İnsan, hayat yolculuğuna başlarken yanında taşıdığı bir heybesi, bir torbası vardır. Bunlara kullandığı giysilerini katlayıp, koyar gibi ne gördüyse, ne duyduysa, ne okuduysa, bir ağıt gibi yada tatlı bir şarkı gibi, bir dost ,bir arkadaş gibi, bazen hüzünlerini, bazen göz yaşlarını, sevinçlerini, başarı ve başarısızlıklarını, hasretlerini, bir tutam özlemlerini, kırgınlıklarını, daha çok mutsuzluklarını, bir türlü unutamadıklarını, gönlüne yüklediklerini, kimselere söyleyemediği sevgilerini, aşklarını, bazen demli bir çayın kokusunu, bazen de keyifli kahveyi daha nelerini, neler yaşadıklarını koyar saklar. Ebedi yolculuğunda da yanında götürür.

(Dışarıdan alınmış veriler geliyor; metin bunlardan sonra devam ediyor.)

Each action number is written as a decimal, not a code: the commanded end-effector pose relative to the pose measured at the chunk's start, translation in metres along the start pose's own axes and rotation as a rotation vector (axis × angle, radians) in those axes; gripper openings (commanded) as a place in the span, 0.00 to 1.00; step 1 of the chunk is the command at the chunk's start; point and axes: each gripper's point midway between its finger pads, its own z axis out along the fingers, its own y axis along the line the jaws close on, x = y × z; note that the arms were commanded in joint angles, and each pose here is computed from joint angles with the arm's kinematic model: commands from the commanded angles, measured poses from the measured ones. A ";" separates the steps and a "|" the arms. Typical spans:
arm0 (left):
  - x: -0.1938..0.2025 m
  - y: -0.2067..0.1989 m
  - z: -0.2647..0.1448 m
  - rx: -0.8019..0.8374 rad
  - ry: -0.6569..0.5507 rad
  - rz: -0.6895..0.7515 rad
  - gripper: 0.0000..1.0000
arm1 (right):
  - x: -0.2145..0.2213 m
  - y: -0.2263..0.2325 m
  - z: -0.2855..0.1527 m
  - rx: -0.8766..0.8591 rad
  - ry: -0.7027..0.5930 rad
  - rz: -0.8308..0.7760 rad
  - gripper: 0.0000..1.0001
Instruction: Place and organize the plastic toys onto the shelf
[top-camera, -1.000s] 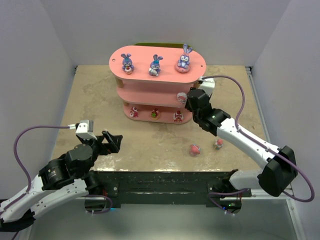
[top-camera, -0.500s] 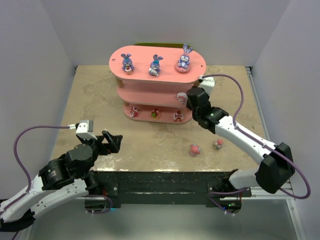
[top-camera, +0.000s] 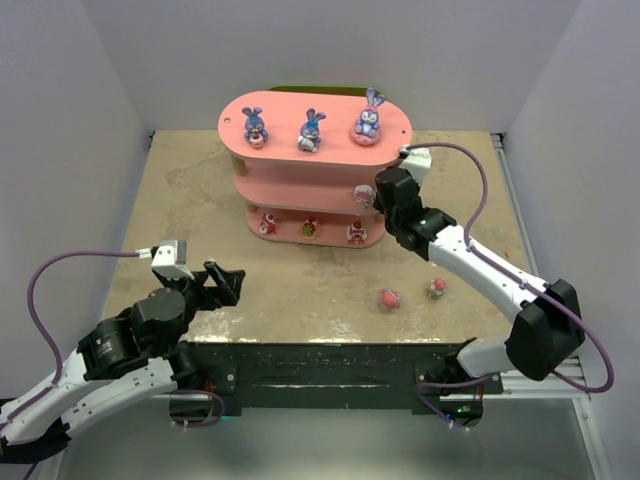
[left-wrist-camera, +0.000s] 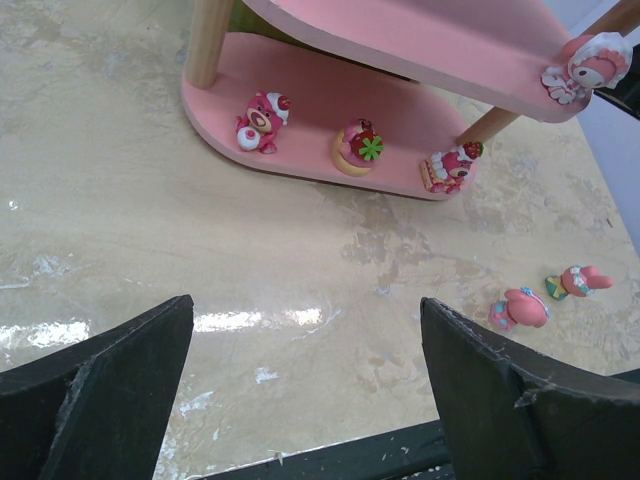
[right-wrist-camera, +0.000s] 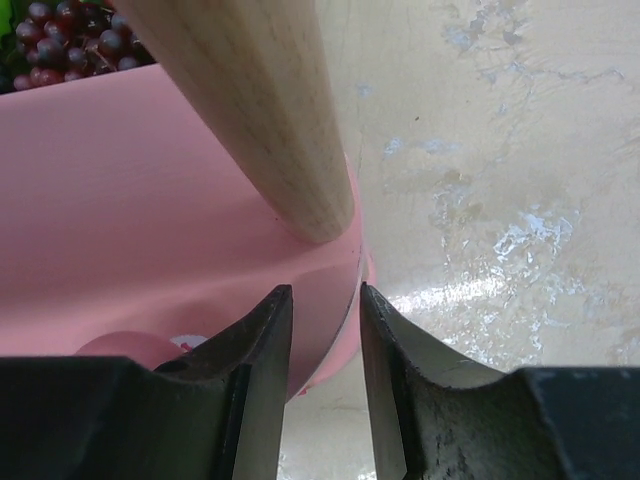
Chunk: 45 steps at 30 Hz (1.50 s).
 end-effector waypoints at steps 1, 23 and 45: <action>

İnsan, bu yazabildiklerimden, yaşadıklarıyla bir daha karşılaşamayacaktı. Yaşamayacaktı. Sanki bir nehrin kenarında oturup akıp giderken suyun bize öğrettiği gibi. Geçmiş çağlarda bir filozof, ‘’Nehirde yıkandığın suyla bir daha yıkanamazsın’’demişti. Hayatın, hayatlarımızın sürekli bir değişim içinde olduğunu ve yaşadıklarımızın arkamızda kalması bir gerçekti.. Hayatlarımızın ilginç ve çokta öğretici olduğunu anlamaya başlıyorsak, hayatlarımıza anlam katmaya adım atmış oluruz. Fransız düşünür Albert Camus ‘’Hayata, ahlaka, ve insanlara dair bütün düşüncelerimi futbol oynadığım zamanlara borçluyum. Futbol oyununda kalecilik yapmıştım. Ancak top hiçbir zaman beklediğim köşeden gelmedi.’’ diyerek hayatın beklenenler değil, yaşananlardan ibaret olduğunun ne güzel anlatmış ?
Hayatlarımızın birimi olan günlerimizi ne kadar güzel yazmış şair. Çok anlamlı,’’ günlerimiz ‘’adlı şiirle yazımı tamamlıyorum.
Çözülen bir yün yumağı / akıp giden günlerimiz / mezar taşlarından suskun /sessiz ve sitemsiz
Bir suçluyu aklar gibi/akıp giden günlerimiz/ sanki bir sır saklar gibi/sessiz ve sitemsiz
Savrulan yapraklar gibi / akıp giden günlerimiz / cenaze törenlerinde / sessiz ve sitemsiz
Bir kitaba başlar gibi /koşarken yavaşlar gibi /ölen arkadaşlar gibi / sessiz ve sitemsiz.
Şiirin sözleri şair ve yazar Nihal Atsızın oğlu Yağmur Atsız’a aittir. Değerli sanatçılarımızdan Zülfü Livaneli bestelemiş ve Zor Yıllar albümünde şarkı olarak yayınlamıştır. Şair ,yazar ve gazeteci Yağmur Atsız ‘ı saygıyla anıyorum.